56 Autogregressive model

Author

Andres Patrignani

Published

January 31, 2024

Autoregressive (AR) models are a cornerstone of time series analysis and are particularly useful in forecasting future values by leveraging past data points. For instance, AR models can be used to predict the atmospheric concentration of carbon dioxide, air temperature, streamflow, air quality, and several other time-dependent environmental variables.

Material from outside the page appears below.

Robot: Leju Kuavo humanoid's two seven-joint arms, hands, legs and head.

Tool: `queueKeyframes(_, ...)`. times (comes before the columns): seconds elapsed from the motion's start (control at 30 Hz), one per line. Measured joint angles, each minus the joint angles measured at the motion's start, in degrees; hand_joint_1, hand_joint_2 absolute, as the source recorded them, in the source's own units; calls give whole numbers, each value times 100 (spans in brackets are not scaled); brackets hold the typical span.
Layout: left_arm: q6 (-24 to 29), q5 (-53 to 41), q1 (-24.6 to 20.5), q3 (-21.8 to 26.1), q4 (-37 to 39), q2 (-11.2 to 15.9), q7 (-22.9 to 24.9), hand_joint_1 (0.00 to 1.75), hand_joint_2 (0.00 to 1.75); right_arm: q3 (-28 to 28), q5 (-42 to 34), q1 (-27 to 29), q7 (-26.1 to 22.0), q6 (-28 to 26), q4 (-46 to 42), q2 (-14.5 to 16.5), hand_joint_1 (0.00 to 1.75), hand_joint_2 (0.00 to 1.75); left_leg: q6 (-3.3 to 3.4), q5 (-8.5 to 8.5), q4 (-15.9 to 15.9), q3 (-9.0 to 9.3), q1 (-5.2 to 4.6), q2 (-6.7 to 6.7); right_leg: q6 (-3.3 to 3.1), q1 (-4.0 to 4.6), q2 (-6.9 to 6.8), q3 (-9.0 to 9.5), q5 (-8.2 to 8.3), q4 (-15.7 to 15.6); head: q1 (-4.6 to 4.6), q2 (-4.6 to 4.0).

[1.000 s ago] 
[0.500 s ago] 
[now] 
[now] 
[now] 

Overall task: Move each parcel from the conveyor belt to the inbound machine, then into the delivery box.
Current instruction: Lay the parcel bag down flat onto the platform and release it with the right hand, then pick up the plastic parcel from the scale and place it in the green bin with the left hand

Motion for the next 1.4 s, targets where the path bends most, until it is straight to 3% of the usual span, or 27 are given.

One of the most powerful and commonly used autoregressive models is the ARIMA model, which stands for Autoregressive Integrated Moving Average. This model has three primary components:

AR (Autoregressive) terms - These are coefficients that multiply lagged values of the series. The AR part uses the dependency between an observation and a number of lagged observations to make predictions.
I (Integrated) terms - This represents the differencing of observations to make the time series stationary, which means the series has constant mean and variance over time, a prerequisite for AR and MA parts to work.
MA (Moving Average) terms - These parameters are coefficients that multiply lagged forecast errors in prediction equations. The MA part models the error of the time series, smoothing out the noise.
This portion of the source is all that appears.